**** Records to use

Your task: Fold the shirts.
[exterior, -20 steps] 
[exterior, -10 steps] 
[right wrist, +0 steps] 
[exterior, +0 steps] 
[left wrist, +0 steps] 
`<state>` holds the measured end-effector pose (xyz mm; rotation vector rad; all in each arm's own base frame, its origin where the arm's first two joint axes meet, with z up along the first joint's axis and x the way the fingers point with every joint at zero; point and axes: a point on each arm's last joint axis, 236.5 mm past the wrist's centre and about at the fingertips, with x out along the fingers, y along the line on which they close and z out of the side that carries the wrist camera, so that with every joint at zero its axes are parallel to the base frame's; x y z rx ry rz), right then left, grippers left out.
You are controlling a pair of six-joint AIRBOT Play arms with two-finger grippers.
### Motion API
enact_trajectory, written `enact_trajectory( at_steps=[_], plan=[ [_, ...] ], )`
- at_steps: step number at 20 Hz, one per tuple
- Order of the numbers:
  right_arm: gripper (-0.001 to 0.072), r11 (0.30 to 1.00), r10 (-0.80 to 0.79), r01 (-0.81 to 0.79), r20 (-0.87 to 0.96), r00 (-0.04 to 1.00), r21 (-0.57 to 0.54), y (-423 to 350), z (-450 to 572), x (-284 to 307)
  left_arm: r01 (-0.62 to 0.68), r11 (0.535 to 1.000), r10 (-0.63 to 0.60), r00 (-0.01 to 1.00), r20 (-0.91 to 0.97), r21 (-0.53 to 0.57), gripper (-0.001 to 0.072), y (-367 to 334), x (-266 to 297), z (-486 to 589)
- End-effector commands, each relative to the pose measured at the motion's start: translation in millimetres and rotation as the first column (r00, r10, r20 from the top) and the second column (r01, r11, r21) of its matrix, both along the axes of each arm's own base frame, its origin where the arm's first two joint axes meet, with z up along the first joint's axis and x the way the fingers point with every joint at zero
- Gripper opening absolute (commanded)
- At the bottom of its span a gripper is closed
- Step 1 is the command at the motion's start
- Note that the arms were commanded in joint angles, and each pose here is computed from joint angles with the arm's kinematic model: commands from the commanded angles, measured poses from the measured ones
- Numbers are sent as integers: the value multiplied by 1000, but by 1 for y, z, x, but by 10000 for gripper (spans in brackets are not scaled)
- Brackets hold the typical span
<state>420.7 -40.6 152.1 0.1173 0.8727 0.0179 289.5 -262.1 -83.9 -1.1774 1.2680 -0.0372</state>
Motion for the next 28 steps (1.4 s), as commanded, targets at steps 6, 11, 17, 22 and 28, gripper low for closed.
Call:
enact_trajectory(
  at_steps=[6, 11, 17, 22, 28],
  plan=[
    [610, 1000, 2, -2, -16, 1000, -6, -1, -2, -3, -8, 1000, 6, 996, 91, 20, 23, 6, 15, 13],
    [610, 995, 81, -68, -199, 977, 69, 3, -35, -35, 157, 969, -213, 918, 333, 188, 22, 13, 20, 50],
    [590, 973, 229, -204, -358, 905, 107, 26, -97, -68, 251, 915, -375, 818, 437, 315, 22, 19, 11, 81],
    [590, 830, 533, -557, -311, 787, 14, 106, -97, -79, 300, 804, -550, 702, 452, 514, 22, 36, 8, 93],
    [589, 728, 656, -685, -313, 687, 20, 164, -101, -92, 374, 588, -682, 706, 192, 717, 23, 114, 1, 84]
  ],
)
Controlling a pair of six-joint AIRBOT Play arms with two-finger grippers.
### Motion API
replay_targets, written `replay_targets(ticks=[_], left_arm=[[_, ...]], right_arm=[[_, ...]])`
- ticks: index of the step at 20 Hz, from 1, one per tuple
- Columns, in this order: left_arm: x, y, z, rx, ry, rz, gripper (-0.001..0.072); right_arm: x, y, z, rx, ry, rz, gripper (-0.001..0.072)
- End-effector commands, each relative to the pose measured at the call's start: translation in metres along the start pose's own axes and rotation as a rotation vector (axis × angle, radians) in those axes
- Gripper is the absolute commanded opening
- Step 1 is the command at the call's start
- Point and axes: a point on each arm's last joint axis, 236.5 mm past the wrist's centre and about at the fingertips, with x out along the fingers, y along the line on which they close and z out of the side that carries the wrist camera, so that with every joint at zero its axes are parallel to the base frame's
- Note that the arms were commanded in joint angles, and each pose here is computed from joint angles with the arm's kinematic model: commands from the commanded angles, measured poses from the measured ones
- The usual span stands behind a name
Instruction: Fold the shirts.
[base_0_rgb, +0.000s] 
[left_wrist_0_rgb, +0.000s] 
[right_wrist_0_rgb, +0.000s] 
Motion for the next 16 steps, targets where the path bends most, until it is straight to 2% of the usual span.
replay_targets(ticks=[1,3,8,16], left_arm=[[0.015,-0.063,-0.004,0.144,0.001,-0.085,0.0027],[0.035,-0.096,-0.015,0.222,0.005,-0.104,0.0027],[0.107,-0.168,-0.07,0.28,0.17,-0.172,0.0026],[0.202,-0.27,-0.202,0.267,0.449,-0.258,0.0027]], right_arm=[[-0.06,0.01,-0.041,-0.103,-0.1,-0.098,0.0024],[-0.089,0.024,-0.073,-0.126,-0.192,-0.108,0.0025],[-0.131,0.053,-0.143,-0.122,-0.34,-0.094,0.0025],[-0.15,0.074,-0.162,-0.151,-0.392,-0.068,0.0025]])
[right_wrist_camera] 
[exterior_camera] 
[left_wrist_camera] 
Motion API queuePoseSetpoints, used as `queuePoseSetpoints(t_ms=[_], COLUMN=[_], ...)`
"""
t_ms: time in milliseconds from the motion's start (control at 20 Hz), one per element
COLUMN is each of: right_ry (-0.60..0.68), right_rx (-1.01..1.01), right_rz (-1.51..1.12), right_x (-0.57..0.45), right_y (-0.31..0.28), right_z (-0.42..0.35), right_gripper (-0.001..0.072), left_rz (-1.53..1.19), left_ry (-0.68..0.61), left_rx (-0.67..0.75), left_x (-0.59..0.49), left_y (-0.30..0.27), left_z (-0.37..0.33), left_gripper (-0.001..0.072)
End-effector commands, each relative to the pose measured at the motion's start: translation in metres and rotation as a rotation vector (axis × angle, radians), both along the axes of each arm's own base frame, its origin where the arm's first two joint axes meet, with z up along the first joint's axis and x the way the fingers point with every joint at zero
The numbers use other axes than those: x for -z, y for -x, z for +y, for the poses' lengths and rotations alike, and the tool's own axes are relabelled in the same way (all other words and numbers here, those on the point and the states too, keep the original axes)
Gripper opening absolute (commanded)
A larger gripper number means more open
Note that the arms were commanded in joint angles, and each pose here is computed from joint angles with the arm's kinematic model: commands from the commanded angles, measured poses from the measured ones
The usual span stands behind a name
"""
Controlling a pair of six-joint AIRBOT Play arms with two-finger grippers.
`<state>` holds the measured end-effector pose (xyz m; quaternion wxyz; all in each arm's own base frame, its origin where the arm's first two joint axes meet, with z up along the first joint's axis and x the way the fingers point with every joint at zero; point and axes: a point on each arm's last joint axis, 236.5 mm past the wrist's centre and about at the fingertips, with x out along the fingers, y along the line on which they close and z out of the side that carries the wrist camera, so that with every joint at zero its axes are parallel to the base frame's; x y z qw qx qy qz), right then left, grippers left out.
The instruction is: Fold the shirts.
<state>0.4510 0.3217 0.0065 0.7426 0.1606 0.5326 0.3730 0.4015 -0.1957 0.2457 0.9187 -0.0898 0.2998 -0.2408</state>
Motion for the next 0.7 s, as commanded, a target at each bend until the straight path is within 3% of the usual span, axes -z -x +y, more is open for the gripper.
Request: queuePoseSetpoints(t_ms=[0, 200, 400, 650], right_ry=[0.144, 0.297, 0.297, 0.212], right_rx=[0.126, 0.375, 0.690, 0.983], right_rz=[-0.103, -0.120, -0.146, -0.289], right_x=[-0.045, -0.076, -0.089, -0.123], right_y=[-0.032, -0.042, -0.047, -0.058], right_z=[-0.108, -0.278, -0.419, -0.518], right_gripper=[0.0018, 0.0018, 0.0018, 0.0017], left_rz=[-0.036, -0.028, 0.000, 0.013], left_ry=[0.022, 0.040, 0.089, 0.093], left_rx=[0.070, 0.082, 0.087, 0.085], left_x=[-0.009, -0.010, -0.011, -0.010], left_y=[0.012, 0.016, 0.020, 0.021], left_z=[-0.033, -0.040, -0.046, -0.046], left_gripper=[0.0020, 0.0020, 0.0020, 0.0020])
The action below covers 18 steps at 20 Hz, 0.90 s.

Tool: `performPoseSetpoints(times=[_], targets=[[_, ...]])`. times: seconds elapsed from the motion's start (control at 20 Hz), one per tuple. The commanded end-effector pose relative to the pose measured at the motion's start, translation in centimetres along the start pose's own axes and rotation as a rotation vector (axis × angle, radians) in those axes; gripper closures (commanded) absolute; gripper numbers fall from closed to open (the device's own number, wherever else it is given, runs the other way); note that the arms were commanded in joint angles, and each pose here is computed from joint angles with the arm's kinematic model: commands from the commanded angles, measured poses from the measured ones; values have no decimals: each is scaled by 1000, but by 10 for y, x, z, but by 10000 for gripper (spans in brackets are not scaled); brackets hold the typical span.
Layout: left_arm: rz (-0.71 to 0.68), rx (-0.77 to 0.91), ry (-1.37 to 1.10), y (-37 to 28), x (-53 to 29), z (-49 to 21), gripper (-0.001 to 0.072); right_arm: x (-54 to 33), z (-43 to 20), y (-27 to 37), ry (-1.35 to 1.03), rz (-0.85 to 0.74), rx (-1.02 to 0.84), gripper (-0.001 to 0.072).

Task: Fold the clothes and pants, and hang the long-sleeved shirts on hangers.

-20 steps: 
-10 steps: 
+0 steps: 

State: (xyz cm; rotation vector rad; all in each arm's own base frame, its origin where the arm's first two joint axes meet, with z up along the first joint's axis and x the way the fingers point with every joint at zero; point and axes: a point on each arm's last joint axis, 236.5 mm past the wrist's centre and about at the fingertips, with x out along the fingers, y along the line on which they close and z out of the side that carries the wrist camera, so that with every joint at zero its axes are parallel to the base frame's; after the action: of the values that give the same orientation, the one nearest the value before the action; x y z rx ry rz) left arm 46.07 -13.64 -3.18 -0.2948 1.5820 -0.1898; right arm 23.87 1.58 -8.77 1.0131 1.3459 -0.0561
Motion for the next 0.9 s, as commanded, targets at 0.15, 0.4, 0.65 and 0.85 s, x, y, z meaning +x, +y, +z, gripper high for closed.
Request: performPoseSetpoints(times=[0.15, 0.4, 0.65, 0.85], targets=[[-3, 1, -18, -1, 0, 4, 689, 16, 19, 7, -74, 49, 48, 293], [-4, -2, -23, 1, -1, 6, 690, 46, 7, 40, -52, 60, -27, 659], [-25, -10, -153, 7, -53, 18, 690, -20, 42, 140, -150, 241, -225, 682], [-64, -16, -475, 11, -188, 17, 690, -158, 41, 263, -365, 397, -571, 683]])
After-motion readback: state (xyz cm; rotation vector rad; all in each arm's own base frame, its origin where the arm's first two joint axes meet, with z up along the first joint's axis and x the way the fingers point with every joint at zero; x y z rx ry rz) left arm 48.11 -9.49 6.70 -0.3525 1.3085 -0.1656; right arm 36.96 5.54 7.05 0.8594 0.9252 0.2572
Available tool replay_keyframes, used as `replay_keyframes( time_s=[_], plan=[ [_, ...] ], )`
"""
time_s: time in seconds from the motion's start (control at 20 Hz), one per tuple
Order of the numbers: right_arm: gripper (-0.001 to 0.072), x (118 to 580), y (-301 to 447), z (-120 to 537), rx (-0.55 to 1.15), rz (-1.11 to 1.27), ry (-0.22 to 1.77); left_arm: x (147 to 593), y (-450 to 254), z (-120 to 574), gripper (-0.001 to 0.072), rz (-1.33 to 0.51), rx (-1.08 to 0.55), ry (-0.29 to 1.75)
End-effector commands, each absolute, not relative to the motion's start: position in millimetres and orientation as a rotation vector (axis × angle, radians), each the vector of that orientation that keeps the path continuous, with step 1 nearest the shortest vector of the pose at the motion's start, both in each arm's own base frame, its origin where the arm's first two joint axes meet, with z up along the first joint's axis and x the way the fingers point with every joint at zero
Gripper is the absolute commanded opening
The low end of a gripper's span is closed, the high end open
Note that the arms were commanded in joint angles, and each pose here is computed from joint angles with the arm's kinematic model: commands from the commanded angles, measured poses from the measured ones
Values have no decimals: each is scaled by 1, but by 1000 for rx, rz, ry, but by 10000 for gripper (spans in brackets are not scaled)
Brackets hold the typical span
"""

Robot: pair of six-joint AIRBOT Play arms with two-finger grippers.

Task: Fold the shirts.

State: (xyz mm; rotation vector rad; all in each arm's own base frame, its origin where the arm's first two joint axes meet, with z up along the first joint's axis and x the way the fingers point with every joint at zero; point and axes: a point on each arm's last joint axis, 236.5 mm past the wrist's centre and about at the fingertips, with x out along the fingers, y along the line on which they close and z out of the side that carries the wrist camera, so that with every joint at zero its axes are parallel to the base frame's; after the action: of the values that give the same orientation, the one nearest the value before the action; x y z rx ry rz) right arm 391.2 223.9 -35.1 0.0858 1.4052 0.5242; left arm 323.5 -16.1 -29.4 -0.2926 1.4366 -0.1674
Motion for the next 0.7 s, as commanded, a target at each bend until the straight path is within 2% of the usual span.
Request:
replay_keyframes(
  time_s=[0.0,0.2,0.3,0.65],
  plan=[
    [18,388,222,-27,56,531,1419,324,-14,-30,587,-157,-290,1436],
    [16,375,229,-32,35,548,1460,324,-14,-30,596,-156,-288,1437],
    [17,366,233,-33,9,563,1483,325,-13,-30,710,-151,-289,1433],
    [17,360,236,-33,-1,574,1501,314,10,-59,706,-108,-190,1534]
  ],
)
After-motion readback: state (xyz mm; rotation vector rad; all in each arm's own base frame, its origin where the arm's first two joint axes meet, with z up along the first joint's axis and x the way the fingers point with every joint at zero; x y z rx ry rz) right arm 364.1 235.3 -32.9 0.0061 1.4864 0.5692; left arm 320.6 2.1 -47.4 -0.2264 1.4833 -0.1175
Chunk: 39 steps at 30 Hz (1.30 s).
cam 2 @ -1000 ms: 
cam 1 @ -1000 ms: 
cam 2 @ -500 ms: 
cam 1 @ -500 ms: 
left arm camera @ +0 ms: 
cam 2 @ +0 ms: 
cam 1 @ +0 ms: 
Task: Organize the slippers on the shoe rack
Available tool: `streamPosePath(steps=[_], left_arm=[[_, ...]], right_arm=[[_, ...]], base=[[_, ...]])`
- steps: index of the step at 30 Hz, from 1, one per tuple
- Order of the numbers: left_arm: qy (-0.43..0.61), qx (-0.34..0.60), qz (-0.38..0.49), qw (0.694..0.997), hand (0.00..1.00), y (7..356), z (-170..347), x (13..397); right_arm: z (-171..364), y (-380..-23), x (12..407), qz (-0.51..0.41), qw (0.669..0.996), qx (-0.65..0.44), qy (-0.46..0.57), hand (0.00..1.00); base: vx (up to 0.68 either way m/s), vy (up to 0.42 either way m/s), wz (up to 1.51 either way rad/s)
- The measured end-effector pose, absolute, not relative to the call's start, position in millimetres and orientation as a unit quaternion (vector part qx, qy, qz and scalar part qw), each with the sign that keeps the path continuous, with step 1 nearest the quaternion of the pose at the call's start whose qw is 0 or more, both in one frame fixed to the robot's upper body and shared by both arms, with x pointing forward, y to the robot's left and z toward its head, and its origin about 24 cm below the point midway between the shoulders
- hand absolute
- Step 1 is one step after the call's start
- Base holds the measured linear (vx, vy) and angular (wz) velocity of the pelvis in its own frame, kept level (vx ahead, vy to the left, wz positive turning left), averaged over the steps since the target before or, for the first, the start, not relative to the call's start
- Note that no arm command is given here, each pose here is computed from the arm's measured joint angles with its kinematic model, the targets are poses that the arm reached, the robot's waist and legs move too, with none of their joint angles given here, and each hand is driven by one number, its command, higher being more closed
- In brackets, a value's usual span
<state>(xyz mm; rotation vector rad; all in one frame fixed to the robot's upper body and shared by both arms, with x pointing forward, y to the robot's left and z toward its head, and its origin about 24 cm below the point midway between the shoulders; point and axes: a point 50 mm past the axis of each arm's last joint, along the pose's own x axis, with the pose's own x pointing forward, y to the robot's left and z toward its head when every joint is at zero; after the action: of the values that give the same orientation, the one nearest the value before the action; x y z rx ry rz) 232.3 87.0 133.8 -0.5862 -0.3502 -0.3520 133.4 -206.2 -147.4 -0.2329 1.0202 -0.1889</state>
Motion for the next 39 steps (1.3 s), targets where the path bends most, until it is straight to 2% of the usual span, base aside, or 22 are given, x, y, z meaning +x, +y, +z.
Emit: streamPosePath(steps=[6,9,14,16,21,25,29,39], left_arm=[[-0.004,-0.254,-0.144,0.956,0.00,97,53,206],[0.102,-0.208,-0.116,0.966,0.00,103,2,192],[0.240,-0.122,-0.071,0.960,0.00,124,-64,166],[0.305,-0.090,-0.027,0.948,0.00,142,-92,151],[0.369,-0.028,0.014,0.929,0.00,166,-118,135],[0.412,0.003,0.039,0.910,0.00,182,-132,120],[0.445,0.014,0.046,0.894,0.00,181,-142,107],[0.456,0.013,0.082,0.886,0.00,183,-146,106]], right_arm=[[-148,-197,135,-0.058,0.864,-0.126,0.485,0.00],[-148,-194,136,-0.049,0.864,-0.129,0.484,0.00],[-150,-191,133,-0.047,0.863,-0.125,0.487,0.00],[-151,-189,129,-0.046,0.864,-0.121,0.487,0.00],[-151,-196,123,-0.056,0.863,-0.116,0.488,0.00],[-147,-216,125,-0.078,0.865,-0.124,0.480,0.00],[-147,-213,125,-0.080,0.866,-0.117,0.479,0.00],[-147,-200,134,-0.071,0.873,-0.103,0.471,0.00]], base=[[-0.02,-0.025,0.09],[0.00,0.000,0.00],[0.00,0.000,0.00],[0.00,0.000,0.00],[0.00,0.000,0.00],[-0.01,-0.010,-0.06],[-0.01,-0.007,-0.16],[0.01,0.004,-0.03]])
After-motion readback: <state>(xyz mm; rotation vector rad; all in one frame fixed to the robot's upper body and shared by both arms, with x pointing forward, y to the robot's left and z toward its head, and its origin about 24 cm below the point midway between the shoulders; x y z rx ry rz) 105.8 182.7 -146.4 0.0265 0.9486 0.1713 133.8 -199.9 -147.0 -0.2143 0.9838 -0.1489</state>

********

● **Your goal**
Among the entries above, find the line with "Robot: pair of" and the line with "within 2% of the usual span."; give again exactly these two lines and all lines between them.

● **Solution for this exercise**
Robot: pair of six-joint AIRBOT Play arms with two-finger grippers.

Task: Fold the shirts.

State: (xyz mm; rotation vector rad; all in each arm's own base frame, its origin where the arm's first two joint axes meet, with z up along the first joint's axis and x the way the fingers point with every joint at zero; point and axes: a point on each arm's last joint axis, 236.5 mm past the wrist's centre and about at the fingertips, with x out along the fingers, y along the line on which they close and z out of the side that carries the wrist camera, so that with every joint at zero its axes are parallel to the base frame's; after the action: of the values that give the same orientation, the one nearest the value before the action; x y z rx ry rz) right arm 391.2 223.9 -35.1 0.0858 1.4052 0.5242; left arm 323.5 -16.1 -29.4 -0.2926 1.4366 -0.1674
Motion for the next 0.7 s, as commanded, a target at each bend until the straight path is within 2% of the usual span.

With this, the exercise is finished.